Michael points to the ceiling, noting a brownish spot where the roof has leaked. After repairing the leak, he’s now trying to figure out how to patch the ceiling well enough that it will blend in with the popcorn texture. He’s pretty sure he can do that, he says.
Tammy, also 54, says she’s proud to be saving this house for herself and for future generations.
As for the new construction next door and all the way past the former site of Dogan’s Garden?
“I don’t like it,” she says. “The houses are too close. If they catch on fire, this one is going to catch on fire, too.
“They are putting them (new houses) up everywhere. It’s like they are just throwing them up.”
She says that for now she lives in one of the “It City’s” new apartment complexes, “where the walls are so thin, you can be upstairs and hear the whole conversation of the people downstairs. No insulation.”
Those shortcuts weren’t made when this house was built, which is why she expects to live here for life, just as did her grandmother and great-grandmother.
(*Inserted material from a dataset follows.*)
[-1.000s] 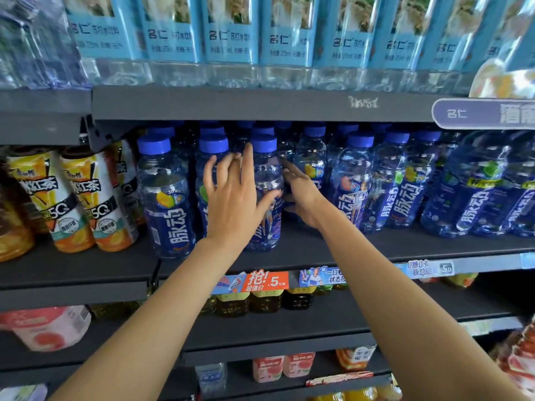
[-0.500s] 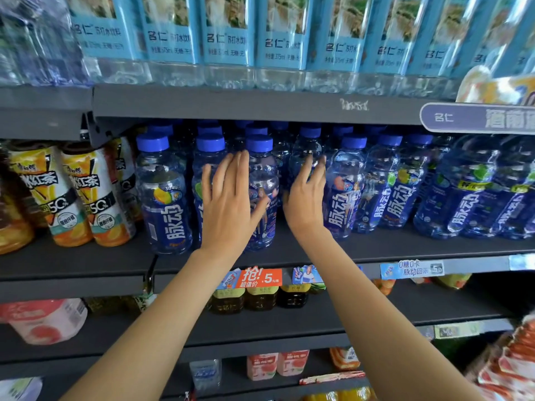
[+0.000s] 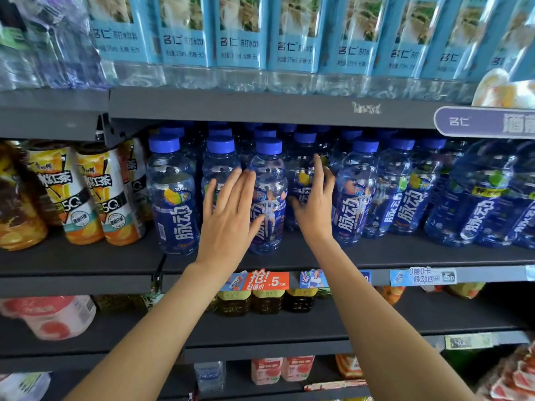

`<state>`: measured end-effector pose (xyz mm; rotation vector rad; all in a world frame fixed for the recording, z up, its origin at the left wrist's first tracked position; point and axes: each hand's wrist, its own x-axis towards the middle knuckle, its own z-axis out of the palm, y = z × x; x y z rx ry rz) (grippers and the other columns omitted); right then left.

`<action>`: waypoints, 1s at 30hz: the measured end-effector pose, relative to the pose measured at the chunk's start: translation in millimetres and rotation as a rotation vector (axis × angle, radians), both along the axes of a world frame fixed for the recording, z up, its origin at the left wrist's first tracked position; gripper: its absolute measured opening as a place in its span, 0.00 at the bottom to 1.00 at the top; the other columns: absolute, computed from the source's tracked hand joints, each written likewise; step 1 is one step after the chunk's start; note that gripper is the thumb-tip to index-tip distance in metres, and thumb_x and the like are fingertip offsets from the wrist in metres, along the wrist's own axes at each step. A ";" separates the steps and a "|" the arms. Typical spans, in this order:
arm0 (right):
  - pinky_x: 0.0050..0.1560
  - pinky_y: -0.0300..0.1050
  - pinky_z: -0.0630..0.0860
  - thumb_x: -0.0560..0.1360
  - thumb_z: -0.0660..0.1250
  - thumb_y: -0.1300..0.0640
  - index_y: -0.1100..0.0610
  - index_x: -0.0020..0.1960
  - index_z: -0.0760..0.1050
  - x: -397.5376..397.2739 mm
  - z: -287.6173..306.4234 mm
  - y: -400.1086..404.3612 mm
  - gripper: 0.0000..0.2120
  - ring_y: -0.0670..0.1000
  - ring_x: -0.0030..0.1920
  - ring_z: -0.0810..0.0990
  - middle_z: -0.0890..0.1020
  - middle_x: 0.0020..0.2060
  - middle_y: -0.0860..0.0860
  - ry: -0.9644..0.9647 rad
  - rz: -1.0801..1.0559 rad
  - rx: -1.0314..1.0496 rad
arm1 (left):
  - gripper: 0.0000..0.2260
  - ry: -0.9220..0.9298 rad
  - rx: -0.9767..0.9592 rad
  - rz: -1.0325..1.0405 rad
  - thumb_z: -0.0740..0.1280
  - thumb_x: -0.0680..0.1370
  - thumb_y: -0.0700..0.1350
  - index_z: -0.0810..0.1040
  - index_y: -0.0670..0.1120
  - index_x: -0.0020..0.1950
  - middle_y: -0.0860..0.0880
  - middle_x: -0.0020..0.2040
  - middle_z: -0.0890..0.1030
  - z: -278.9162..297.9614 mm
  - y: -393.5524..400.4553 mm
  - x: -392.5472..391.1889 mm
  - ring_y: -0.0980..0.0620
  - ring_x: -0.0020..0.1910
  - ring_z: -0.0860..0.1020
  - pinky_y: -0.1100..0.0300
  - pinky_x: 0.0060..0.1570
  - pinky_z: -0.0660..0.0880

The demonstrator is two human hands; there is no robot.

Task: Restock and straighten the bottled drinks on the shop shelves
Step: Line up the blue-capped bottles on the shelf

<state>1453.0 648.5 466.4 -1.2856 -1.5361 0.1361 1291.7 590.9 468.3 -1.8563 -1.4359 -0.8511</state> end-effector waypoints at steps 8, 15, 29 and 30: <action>0.67 0.51 0.64 0.71 0.70 0.64 0.63 0.74 0.51 -8.9 4.1 11.3 0.39 0.62 0.69 0.62 0.59 0.69 0.62 -0.091 -0.139 -0.116 | 0.32 0.028 0.008 0.024 0.60 0.75 0.56 0.60 0.39 0.72 0.43 0.70 0.69 -1.1 0.7 -0.6 0.49 0.72 0.57 0.48 0.70 0.49; 0.69 0.51 0.60 0.73 0.69 0.61 0.65 0.74 0.48 -14.0 7.6 8.9 0.39 0.63 0.70 0.58 0.58 0.69 0.63 -0.167 -0.188 -0.140 | 0.31 0.053 -0.001 0.023 0.61 0.75 0.54 0.59 0.39 0.72 0.43 0.70 0.69 -0.3 -0.9 -3.1 0.49 0.72 0.57 0.49 0.70 0.48; 0.55 0.50 0.71 0.75 0.66 0.65 0.59 0.75 0.50 -1.1 6.0 -4.6 0.35 0.61 0.62 0.72 0.66 0.68 0.60 -0.066 -0.110 -0.289 | 0.30 -0.054 0.013 -0.008 0.67 0.73 0.49 0.62 0.41 0.71 0.42 0.68 0.71 -20.2 -12.7 10.2 0.47 0.69 0.60 0.50 0.68 0.53; 0.57 0.50 0.71 0.75 0.66 0.64 0.60 0.74 0.51 -0.1 7.6 -6.3 0.34 0.60 0.63 0.71 0.66 0.68 0.60 -0.110 -0.108 -0.292 | 0.30 -0.054 0.010 -0.004 0.67 0.73 0.49 0.62 0.41 0.71 0.42 0.68 0.70 -20.6 -13.7 10.3 0.47 0.69 0.60 0.49 0.68 0.54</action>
Oh yeah, it doesn’t bother her that most of the newcomers are white. “Color? I don’t see no color.”
Still she’s furious that more people aren’t doing what she and Michael are doing, breathing life into family homes before they become reprobate fodder for bulldozers and scrapers.
“If the houses are there, they should leave them and fix them up instead of tearing them down and building those skinny houses. And they run all the old people out.”
I walk up Herman Street to watch the workers put up more framing on the house being built where Dogan told me about his friend Martin while we watched flags flutter over the field of multicolored plastic tulips. I wish I could get back to the garden.